We have evaluated that information through analysis, enquiry and examination for the purposes of

forming our opinion, but we have not verified the accuracy or completeness of any such information.

We have not carried out any form of due diligence or audit on the accounting or other records of

Restaurant Brands. We do not warrant that our enquiries would reveal any matter that an audit, due

diligence review or extensive examination might disclose.



Appendix 2: Qualifications and declarations

Qualifications

Calibre Partners is an independent New Zealand Chartered Accounting practice. The firm has established

its reputation nationally through the provision of professional financial consultancy services with a

corporate advisory and insolvency emphasis, and because we have no audit or tax divisions, we avoid

potential conflicts of interest that may otherwise arise. This allows Calibre Partners to regularly act as an

independent adviser and prepare independent reports.

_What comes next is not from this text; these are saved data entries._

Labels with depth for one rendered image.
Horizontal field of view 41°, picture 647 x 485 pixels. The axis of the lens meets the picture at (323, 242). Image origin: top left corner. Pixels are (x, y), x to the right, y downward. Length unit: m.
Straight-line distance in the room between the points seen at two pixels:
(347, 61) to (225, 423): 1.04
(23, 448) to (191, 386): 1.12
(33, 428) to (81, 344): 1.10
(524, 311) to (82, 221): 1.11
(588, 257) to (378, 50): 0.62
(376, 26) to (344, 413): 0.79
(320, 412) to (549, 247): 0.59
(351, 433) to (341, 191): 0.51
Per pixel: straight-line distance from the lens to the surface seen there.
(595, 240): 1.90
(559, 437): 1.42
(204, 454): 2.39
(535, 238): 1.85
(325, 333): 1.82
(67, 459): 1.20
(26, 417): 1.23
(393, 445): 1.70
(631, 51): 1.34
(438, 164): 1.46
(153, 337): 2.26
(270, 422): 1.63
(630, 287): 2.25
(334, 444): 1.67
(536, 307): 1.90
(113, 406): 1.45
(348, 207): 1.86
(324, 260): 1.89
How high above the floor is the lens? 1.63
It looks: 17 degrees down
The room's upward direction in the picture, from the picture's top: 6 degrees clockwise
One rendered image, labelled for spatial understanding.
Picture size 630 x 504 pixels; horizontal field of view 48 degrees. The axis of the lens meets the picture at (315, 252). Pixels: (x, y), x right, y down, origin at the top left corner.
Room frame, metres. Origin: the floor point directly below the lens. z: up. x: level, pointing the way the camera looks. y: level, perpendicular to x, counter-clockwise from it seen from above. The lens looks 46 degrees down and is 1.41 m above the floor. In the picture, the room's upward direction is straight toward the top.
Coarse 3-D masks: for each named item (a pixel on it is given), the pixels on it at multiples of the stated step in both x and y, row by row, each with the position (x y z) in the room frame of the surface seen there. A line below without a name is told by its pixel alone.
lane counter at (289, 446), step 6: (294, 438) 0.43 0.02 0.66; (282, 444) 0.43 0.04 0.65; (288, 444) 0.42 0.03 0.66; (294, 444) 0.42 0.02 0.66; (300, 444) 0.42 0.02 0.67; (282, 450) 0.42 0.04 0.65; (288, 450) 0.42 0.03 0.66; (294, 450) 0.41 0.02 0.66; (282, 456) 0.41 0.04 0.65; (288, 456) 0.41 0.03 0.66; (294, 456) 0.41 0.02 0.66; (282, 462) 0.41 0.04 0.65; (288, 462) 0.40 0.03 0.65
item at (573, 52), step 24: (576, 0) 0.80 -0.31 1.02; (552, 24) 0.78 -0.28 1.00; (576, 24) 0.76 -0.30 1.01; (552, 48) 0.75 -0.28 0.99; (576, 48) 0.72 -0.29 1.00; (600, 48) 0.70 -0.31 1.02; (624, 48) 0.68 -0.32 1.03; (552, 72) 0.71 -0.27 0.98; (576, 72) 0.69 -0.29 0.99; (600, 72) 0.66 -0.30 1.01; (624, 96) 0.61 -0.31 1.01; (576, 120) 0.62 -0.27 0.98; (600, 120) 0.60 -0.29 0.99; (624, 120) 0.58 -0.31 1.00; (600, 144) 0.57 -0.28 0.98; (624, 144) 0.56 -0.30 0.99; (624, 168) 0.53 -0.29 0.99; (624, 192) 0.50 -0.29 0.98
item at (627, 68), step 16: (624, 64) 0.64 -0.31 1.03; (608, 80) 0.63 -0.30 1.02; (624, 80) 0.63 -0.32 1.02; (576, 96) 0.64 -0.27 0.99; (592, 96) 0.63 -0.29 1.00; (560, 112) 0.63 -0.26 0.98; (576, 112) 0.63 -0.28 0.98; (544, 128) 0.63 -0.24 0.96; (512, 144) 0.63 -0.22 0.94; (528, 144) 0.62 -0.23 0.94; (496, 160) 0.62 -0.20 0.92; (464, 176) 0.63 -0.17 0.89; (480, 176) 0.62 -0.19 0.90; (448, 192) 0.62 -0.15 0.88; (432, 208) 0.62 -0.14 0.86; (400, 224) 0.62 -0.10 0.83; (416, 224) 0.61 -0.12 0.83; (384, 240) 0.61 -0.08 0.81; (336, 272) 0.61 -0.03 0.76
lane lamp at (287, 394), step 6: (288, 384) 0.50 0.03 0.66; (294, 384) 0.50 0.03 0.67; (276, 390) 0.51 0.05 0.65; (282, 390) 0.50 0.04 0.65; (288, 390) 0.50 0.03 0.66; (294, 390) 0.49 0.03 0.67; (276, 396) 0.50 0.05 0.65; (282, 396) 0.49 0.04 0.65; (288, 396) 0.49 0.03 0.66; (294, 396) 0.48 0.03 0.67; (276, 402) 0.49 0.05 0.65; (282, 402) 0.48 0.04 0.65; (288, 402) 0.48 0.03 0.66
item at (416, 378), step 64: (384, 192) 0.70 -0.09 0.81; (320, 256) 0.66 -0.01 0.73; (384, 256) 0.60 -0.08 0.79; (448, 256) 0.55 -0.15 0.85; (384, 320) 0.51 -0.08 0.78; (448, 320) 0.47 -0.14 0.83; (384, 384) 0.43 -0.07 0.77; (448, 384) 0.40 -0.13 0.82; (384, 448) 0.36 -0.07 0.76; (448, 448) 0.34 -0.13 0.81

The persons responsible for preparing and issuing this Report are Shaun Hayward (BCom, BProp, CFA),

Grant Graham (BCom, CA), and Gillian Andrews (BCom, CA, CFA). All have significant experience in

providing corporate finance advice on mergers, acquisitions and divestments, advising on the value of

shares and undertaking financial investigations.

Disclaimers

This Report should not be used or relied upon for any purpose other than as an expression of

Calibre Partners’ opinion as to merits of the proposed transaction. Calibre Partners expressly disclaims any

liability to any Restaurant Brands securityholder that relies, or purports to rely, on this Report for any other

purpose and to any other party who relies, or purports to rely, on the Report for any purpose.

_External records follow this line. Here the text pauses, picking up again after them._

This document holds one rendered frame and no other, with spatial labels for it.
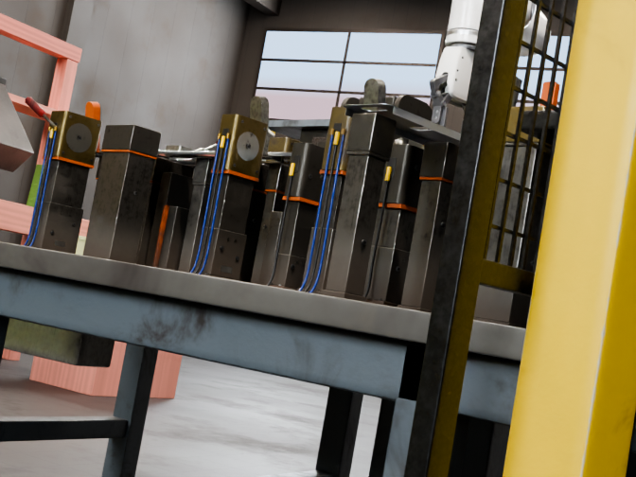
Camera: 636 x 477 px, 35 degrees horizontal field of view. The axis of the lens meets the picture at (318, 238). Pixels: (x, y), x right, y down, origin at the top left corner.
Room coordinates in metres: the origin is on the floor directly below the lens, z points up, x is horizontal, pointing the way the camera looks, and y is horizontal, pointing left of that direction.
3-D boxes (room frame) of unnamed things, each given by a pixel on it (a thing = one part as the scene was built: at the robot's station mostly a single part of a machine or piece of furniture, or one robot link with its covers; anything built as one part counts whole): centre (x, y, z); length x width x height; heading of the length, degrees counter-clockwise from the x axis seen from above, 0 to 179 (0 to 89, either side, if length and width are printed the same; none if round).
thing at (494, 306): (1.64, -0.32, 0.88); 0.08 x 0.08 x 0.36; 44
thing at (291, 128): (2.66, 0.03, 1.16); 0.37 x 0.14 x 0.02; 44
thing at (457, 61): (1.93, -0.22, 1.18); 0.10 x 0.07 x 0.11; 134
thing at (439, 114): (1.89, -0.18, 1.09); 0.03 x 0.03 x 0.07; 44
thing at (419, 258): (1.68, -0.18, 0.84); 0.05 x 0.05 x 0.29; 44
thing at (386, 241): (1.73, -0.12, 0.84); 0.12 x 0.07 x 0.28; 134
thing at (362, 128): (1.55, -0.05, 0.84); 0.05 x 0.05 x 0.29; 44

This Report has been prepared by Calibre Partners with care and diligence, and the statements and

opinions given by Calibre Partners in this Report are given in good faith and in the belief, on reasonable

grounds, that such statements and opinions are correct and not misleading. However, no responsibility is

accepted by Calibre Partners or any of its officers or employees for errors or omissions however arising

(including as a result of negligence) in the preparation of the Report, provided that this shall not absolve

Calibre Partners from liability arising from an opinion expressed recklessly or in bad faith.

Indemnity

Restaurant Brands has agreed that, to the extent permitted by law, it will indemnify Calibre Partners and

its partners, employees and officers in respect of any liability suffered or incurred as a result of, or in

connection with, the preparation of the Report. This indemnity does not apply in respect of any

negligence, misconduct or breach of law. Restaurant Brands has also agreed to indemnify Calibre

Partners and its partners, employees and officers for time incurred and any costs in relation to any inquiry

or proceeding initiated by any person, except where Calibre Partners or its partners, employees and

officers are guilty of negligence, misconduct or breach of law, in which case Calibre Partners shall

reimburse such costs.

Independence

Calibre Partners and the persons responsible for the preparation of this Report do not have at the date of

this Report, and have not had, any shareholding in, or other relationship, or conflict of interest with

Restaurant Brands that could affect their ability to provide an unbiased opinion in relation to this

transaction. Calibre Partners will receive a fee for the preparation of this Report. This fee is not contingent

on the success or implementation of the proposed transaction or any transaction complementary to it.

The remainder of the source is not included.